Across the road is Shepherdess Walk Park. I'd never walked across it and decided I ought to. I was drawn towards the mosaics in one corner of the park which depicted the seasons. One is labelled 'Hackney 2012'. The first mosaic in the park was created that year in celebration of  life in Hackney's parks during the the olympics. Here, nearer to the border between Islington and Hackney it is four and a half miles from the actual Olympic Park but it feels a world away.

Mosaic Olympic Park
I exited the park through an alleyway which lead into the street containing a former pub. The Blockmakers Arms closed in the early 80s. I wonder how many people have stumbled towards it since only to realise that. I guess the occupants get a few random and unwelcome visitors too. Having already refreshed myself at the Wenlock I wasn't one of them.
Closed pub psychogeography
Regents canal psychogeography
I walked back in the direction of Angel and Kings Cross along the canal, where as a pedestrian ot makes a nice change to be given priority. Although not everyone agrees evidently. On the canal path the pedestrian has to coexist with a high volume of cyclists and joggers (I don't think they count as pedestrians). In the main this isn't a problem, but joggers do sometimes seem to assume superior status over slow(er) paced wanderers and ambulators who they expect to always step aside for them. They are not prepared to stop or move aside and insist (not vocally-it's just a given) that it's you who must instead. So even in a car free environment the walker is still seen by other 'modes' as at the bottom of a mode of travel/movement heirachy.
I was quite happy to slow down in the light of this and besides wasn in no rush.

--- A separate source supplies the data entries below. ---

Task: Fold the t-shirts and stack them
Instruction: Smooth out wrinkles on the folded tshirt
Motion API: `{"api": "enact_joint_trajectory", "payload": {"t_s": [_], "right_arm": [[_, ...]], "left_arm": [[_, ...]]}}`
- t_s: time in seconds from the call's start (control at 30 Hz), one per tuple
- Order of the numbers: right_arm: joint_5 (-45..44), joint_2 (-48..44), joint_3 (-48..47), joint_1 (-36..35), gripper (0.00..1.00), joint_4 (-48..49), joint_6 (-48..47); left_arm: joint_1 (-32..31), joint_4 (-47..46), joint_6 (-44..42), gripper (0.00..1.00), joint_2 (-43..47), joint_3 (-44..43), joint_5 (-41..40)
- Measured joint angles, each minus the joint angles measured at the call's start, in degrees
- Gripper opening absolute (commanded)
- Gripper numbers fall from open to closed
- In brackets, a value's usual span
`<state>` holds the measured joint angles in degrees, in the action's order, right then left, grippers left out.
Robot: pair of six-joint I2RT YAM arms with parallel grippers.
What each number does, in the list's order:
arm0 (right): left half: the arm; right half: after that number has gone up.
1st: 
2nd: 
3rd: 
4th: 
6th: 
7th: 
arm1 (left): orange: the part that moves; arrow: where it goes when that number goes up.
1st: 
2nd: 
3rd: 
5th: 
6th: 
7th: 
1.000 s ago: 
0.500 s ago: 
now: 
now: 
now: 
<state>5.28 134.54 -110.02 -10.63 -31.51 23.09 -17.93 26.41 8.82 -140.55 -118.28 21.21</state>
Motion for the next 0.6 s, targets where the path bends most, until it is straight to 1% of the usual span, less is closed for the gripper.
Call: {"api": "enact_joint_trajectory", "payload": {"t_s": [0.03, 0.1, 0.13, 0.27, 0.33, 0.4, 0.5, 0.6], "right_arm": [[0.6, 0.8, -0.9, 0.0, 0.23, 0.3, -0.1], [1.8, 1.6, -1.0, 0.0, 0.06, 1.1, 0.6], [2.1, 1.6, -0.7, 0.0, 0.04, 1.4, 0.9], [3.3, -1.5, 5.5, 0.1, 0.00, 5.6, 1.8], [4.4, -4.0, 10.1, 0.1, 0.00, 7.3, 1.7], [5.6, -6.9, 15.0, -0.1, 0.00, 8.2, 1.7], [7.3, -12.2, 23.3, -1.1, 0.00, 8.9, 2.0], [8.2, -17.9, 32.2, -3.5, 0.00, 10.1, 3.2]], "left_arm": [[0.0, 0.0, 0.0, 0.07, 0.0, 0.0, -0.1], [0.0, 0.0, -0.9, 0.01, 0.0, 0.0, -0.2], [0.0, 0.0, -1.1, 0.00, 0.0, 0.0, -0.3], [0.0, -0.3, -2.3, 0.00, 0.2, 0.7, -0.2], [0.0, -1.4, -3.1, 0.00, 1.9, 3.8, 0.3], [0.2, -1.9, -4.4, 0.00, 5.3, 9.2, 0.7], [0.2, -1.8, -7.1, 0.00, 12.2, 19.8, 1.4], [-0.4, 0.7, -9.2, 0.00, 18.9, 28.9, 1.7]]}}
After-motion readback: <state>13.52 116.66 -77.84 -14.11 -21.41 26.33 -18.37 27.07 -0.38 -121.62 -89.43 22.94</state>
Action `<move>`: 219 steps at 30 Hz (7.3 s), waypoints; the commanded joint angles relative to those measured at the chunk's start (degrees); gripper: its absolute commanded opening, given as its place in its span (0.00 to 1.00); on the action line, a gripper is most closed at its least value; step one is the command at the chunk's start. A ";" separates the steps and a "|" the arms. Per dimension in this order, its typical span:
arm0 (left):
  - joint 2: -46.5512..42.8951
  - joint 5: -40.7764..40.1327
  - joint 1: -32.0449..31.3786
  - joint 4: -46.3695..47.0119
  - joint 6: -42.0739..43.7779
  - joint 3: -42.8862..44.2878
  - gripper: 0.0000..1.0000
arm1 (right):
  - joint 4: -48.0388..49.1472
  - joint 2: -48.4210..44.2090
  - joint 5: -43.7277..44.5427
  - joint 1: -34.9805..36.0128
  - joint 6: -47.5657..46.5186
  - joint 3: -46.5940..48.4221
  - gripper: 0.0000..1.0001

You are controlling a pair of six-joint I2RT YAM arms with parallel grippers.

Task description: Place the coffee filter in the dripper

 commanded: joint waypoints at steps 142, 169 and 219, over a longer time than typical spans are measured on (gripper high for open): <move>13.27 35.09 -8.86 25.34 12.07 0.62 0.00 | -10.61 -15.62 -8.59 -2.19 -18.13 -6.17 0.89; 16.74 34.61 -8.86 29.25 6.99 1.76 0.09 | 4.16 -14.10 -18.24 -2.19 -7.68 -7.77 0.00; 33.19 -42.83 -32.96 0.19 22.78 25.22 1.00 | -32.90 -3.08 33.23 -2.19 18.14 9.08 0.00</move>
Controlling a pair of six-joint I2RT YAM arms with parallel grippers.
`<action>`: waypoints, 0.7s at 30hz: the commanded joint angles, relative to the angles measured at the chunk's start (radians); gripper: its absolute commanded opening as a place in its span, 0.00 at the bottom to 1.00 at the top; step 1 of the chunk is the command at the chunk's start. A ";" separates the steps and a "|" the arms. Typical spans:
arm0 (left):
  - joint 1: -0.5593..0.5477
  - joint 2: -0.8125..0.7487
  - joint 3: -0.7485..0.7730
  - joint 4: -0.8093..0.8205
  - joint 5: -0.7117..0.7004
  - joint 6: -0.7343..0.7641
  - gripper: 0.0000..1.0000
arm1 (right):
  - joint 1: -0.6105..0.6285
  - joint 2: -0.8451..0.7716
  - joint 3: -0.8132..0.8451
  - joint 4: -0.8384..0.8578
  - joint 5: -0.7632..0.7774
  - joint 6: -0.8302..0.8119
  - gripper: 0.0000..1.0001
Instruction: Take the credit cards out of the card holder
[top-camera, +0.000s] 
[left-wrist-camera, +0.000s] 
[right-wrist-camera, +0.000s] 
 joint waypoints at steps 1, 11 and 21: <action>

Along one of the side roads leading into Upper Street I noticed the coffee shop above. The name Daily Grind was a good pun, recognising one of  the main reasons for the success of coffee shops is the few precious minutes of solitude and peace accompanied by a caffeine boost they offer on the way to work. The interlude between being half awake and coming to life before enduring another working day.
After eating in the always good Indian Veg I walked back to Kings Cross. Uneventful save this window. Kogan Page was a book publishers but it looks like they are closed and the building is being used as a temporary art space or squat. There was a train to Cambridge due so I didn't hang around to look closer. When I'm next here I'll see if it's still there, but my guess is it wil have been 'developed' into something else by then.

Friday, 10 March 2017

Not really The Dollis Valley Green Walk

I'd had a vague idea of following the Dollis Brook for a while, and few months ago I thought I'd do a section along it's 'greenwalk' whilst killing time prior to a concert in the evening. Just a shortish walk, nothing epic. So this post recounts events from the Autumn as remembered 6 months later. I had last been in Finchley about 25 years ago when I lived there when I was a student at the Polytechnic (later University) of North London. Back then I wasn't even aware of the Dollis Brook or that it flowed through Finchley very near to where I had lived. I'd never explored the area very much at the time. Cursing the young Mr H's lack of perambulatory curiosity, I felt a need to revisit the area. I wanted to find the viaduct in nearby Mill Hill too.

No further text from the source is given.